Barangkali benar kita direpotkan dengan masalah
pribadi yang menumpuk belum lagi sembuh benar kita sudah dihadapkan jutaan patologi
social yang juga menuntut orang yang tahu untuk ikut berperan, setidaknya
merubahnya kearah ‘idealitas’ yang sudah jadi rumusan.
Apalagi peliknya soal Tuhan, memang hal ini akan
selesai dengan dogma, dengan iman yang membenteng, tanpa mencari tahu, apa
hakikat ihwalnya. Tuhan dan agama, dua hal yang kadang kontradiktif. Agama selalu
berujung pada keharusan, kepastian, sementara Tuhan selalu seperti apa yang
diterakan Amir Hamzah dalam puisinya: “bertukar tangkap dengan lepas”. Inilah paradoksnya,
tapi mungkin jalan mencapai hakikat kebenaran itu memang tak gampang, semuanya
tak bisa diukur dengan kalkulasi matematis, maupun logika.
Seperti kata pepatah: “Mencari Kebenaran itu berbahaya—penuh
onak berduri—namun, jauh lebih berbahaya adalah merasa memeroleh Kebenaran…”
disitulah kita sebagai manusia yang fana kemudian bukan merengkuh sematan
kebebasan yang menjadi hak, tapi juga tanggung jawab akan sebuah pembebasan
sudah semestinya juga tersemat dalam diri kita sebagai manusia. Kita tahu, tak
ada agama yang mengajarkan kekerasan apalagi permusuhan, kalau toh ada itu
hanya tafsir yang ganjil.
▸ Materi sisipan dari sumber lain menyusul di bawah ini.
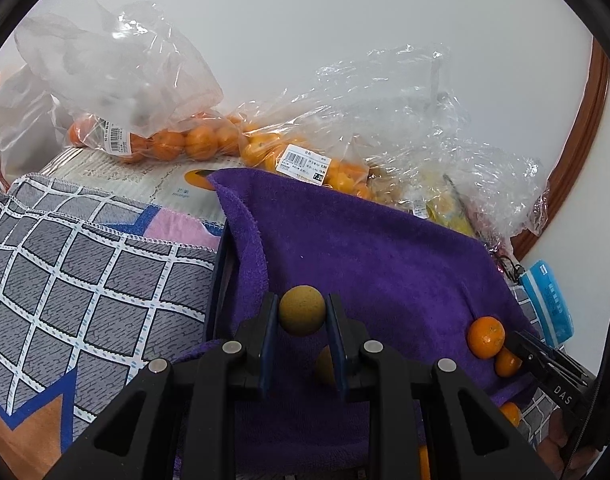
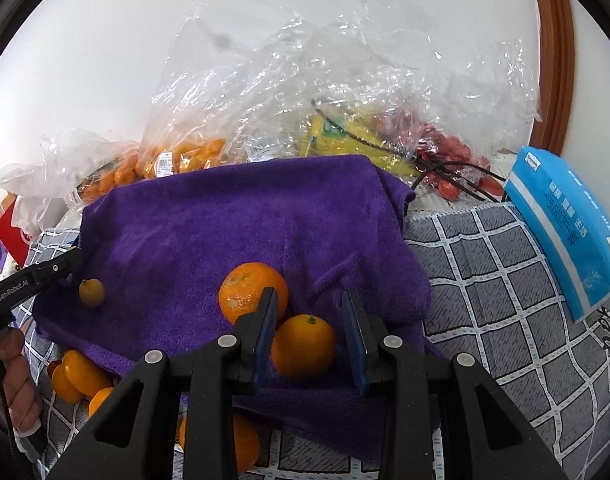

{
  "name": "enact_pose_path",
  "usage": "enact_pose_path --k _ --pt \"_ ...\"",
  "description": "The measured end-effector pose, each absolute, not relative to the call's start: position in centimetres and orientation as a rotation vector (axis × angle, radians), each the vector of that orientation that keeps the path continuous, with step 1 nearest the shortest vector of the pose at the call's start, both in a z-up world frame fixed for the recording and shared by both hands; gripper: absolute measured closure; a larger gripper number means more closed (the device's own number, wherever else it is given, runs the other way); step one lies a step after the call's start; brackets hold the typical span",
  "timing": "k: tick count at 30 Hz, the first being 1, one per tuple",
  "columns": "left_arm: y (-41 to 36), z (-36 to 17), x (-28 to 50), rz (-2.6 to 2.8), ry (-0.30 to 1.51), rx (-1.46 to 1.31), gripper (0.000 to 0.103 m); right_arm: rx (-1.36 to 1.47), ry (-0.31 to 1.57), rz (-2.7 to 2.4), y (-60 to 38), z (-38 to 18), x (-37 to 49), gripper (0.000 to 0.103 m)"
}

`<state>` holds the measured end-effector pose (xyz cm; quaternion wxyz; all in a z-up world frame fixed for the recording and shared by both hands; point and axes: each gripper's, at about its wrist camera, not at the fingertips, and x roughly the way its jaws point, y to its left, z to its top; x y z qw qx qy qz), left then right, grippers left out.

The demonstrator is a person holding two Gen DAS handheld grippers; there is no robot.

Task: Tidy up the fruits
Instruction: 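Lower the orange onto the towel and open the right gripper while the left holds its fruit above, then open the left gripper to drop the yellow-green fruit onto the towel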

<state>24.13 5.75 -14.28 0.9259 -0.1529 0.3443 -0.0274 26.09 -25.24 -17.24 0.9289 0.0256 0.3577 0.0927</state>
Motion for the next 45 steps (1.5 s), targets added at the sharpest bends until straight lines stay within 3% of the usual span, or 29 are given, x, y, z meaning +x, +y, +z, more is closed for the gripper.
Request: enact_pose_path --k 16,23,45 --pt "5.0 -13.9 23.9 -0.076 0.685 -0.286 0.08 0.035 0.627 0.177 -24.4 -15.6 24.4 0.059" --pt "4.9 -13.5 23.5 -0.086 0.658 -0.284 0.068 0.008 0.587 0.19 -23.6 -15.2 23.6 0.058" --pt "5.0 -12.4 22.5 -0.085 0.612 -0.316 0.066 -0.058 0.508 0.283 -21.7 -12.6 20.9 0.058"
Moralitas adalah bagian yang menjadi jantung dari
setiap agama, mungkin kita akan tahu, ketika kita sudah melewati jalan
(syariat) kita akan mengerti ternyata diatasnya jauh lebih tak terperi,
disanalah yang esoteric menyatukan semua unsur, semua identitas particular yang
dibuat manusia seketika lebur pada Yang-tak-berhingga.